Extracted data entries
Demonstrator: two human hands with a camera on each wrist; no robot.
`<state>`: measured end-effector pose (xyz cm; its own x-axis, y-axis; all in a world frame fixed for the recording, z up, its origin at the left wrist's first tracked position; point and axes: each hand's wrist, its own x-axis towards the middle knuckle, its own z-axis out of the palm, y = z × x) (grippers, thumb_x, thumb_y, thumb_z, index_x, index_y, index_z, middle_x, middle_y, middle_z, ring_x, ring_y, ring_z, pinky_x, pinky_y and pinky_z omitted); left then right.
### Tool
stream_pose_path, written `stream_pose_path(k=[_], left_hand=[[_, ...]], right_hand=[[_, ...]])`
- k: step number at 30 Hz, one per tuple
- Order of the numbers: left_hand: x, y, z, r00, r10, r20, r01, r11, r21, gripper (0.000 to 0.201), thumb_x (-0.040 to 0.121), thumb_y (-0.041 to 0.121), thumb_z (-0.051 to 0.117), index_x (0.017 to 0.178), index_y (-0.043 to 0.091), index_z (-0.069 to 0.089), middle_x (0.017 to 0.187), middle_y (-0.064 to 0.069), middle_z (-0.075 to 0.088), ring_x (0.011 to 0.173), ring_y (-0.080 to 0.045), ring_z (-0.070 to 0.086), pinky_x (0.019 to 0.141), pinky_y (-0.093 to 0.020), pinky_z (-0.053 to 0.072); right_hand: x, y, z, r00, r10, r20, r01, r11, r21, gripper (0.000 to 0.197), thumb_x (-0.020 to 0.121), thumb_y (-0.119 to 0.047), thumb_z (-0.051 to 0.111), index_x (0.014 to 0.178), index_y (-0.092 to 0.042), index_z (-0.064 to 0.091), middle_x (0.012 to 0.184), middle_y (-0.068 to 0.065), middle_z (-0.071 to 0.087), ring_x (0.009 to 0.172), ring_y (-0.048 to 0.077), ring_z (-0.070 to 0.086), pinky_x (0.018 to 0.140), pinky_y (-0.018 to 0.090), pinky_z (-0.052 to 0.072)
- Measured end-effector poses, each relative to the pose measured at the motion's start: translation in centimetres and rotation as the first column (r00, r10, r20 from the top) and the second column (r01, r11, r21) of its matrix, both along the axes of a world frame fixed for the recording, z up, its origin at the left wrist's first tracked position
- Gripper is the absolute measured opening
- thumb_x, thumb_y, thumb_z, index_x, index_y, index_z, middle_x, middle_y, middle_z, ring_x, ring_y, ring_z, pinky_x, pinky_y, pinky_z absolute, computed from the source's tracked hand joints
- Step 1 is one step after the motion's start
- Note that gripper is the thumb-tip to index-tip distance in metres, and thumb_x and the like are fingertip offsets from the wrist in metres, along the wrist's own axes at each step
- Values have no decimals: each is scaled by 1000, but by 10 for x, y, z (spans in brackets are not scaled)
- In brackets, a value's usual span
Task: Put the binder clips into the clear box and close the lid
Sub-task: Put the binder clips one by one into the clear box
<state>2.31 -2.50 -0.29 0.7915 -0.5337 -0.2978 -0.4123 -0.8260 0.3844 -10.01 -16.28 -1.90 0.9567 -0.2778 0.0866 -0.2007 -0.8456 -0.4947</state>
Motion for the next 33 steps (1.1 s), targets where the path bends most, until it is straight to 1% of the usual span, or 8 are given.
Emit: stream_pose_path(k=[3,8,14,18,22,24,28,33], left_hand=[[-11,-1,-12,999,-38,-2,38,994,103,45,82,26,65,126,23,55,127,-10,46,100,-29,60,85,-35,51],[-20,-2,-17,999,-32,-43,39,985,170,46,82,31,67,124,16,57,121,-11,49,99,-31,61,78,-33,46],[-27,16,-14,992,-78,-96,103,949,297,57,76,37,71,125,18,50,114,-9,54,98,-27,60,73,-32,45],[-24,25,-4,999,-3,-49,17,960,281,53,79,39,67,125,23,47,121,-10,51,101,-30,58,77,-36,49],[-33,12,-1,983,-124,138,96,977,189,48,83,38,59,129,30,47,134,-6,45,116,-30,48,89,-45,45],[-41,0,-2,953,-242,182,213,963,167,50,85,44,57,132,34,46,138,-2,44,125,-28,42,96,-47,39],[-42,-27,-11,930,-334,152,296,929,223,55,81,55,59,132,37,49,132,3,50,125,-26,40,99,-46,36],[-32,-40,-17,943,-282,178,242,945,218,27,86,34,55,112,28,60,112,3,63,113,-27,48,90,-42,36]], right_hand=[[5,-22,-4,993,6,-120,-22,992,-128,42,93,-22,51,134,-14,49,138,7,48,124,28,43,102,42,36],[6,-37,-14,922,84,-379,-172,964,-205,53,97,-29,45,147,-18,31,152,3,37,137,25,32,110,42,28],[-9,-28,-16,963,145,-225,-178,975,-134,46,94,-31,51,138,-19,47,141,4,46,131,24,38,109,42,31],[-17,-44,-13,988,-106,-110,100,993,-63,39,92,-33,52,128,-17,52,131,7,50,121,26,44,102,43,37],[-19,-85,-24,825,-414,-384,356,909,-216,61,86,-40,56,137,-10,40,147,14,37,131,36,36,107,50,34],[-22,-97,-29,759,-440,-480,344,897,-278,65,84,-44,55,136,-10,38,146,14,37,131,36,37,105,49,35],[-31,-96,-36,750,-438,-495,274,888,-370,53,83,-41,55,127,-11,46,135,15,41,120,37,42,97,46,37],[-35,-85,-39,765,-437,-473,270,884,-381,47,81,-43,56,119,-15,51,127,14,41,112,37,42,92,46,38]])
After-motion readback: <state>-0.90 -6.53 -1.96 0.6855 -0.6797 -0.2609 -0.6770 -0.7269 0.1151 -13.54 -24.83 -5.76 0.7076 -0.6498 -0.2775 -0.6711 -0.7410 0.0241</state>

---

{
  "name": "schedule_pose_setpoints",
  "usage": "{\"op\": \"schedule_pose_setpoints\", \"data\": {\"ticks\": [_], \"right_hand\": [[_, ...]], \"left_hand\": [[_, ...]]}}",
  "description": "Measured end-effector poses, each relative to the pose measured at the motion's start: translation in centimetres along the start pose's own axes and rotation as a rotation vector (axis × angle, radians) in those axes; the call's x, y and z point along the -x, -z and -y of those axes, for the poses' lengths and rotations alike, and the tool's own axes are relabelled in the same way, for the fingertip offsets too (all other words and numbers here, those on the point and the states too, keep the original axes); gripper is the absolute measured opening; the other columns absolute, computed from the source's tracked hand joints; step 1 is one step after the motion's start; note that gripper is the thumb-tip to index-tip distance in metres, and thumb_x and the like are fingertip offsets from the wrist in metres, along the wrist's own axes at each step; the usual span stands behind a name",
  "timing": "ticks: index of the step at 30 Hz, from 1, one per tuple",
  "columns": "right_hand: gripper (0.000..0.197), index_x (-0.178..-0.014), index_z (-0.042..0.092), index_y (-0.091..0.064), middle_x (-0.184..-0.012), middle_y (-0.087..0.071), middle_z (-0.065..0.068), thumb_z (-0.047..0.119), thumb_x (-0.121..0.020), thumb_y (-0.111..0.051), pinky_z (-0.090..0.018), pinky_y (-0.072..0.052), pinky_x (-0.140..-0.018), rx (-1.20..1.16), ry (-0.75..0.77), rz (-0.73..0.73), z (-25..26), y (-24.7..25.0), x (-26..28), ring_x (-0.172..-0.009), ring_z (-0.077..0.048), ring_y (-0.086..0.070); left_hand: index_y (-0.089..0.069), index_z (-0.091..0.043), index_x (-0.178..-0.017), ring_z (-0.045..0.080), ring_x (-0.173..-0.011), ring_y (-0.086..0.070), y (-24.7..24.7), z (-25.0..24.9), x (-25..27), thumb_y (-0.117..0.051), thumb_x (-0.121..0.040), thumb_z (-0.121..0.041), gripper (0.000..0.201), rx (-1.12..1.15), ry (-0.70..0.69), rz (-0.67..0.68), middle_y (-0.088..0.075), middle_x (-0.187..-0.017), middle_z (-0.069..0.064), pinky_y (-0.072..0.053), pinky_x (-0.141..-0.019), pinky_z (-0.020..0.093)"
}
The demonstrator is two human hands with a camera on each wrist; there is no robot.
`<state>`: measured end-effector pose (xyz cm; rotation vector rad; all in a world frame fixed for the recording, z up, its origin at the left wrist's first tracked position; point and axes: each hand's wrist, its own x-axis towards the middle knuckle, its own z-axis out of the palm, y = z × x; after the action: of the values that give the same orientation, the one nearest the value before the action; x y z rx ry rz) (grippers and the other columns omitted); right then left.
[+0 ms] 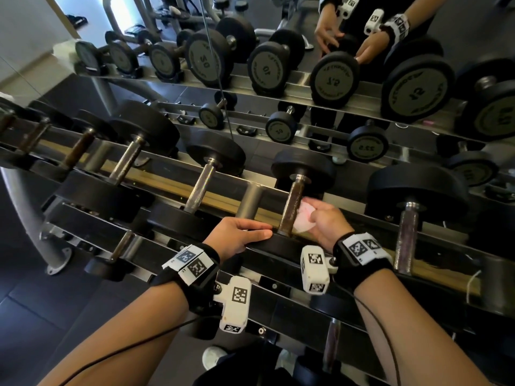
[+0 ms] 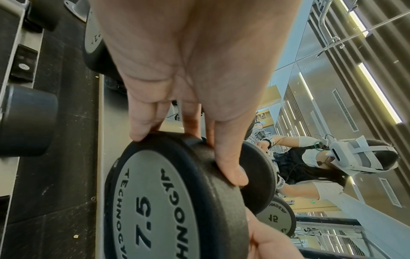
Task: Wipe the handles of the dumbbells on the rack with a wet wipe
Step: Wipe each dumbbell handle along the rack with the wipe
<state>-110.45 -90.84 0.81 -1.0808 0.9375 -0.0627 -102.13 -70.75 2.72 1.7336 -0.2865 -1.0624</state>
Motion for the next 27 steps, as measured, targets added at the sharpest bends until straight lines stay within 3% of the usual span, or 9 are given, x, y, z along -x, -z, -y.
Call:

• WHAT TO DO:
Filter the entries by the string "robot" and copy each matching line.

• ANSWER SECTION:
Demonstrator: two human hands with a camera on each wrist; no robot.
The demonstrator is two human hands with a camera on each wrist; there is no robot.

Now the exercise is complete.